Juliet, Naked: NZIFF Review
Crowd pleasing in extremis, the adaptation of Nick Hornby's Juliet, Naked is a charming film that leans on its screwball edges more than it should.
Chris O'Dowd, in a sly mix of both humour and pathos, stars as Duncan, a man obsessed with disappeared rocker Tucker Crowe (Ethan Hawke, looking like a Reality Bites reunion 20 years on). His long-suffering partner Annie (Rose Byrne) is nearing the end of her patience at his obsession which has seen their lives affected and put on hold.
When Duncan receives a hitherto-unknown copy of one of Crowe's beloved albums, Annie posts a less-than effusive review online - and is stunned to be contacted by Crowe himself. As their friendship grows from afar, things begin to change....

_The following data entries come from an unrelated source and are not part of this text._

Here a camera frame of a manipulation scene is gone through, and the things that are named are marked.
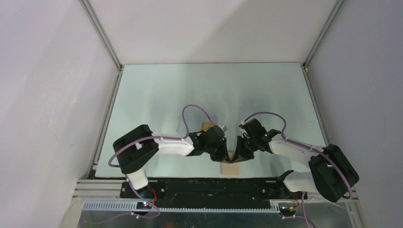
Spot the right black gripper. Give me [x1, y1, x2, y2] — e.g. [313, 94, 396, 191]
[231, 135, 258, 163]

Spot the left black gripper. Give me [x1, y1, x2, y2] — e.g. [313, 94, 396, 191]
[205, 137, 231, 163]

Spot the tan leather card holder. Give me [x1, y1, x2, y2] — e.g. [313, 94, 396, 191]
[220, 163, 240, 176]

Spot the clear plastic card box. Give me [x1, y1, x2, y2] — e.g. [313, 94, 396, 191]
[176, 114, 211, 135]

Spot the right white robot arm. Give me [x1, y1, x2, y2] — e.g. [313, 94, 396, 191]
[235, 118, 360, 202]

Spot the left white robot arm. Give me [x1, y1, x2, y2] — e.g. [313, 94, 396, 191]
[108, 124, 228, 198]

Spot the gold credit card in box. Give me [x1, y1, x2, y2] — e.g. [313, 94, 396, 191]
[201, 122, 214, 131]

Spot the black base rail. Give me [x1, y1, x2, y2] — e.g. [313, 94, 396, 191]
[138, 178, 302, 210]

Juliet, Naked is your typical spin on the usual Nick Hornby fare - a manchild forced to confront his ways and with music involved, it's the same story, just told differently.

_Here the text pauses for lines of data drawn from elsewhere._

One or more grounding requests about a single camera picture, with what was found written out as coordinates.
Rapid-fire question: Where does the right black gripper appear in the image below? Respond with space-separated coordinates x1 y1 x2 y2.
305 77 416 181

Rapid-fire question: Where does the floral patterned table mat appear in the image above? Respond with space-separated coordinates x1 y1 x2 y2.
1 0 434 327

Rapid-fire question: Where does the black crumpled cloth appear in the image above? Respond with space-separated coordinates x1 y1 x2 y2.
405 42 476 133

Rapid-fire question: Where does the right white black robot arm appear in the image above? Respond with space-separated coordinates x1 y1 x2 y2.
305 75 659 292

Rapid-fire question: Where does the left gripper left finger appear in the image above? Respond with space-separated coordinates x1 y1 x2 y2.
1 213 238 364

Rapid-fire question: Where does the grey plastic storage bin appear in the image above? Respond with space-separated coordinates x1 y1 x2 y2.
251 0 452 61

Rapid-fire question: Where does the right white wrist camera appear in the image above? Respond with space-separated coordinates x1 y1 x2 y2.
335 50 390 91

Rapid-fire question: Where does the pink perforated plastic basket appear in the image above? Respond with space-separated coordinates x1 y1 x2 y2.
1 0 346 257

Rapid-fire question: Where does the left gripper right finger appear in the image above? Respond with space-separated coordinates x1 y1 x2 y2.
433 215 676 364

And whilst it has an ending that suddenly appears as if an author's reached his page limit, what Juliet, Naked manages to do is carve a path to mainstream rom-com that's both commendable and comfortable at the same time.
Issues of regret, longed for family, teen obsessions and desires to rectify past mistakes all swirl together in one crowd-friendly mix that never once loses sight of a simple desire to entertain above all else.
Frivolous and flighty, and actually laugh-out-loud funny in places, Juliet, Naked's central trio add much to proceedings, with each capturing an element of the same lost coin; from Duncan's desire to hold true to what mattered when he was young, to Crowe's realisation of life lost, never to be regained to Annie's stuck in this life trajectory, there's much to hit an audience of a certain age.
Certainly, Hawke's never been better - an antithesis to the festival's earlier First Reformed, his Tucker Crowe is an extension of the slacker from Reality Bites, a musician now facing mortality and looking for one more chance even though he doesn't know it.
And while Juliet, Naked's desire to simply amuse and spin a nice romantic comedic yarn usually would be roundly mocked, (and deserves to be thanks to a trite unformed ending), what actually emerges is a rare commitment to mainstream fare, that's both pleasantly watchable and also richly resonant in the sum of its charming parts.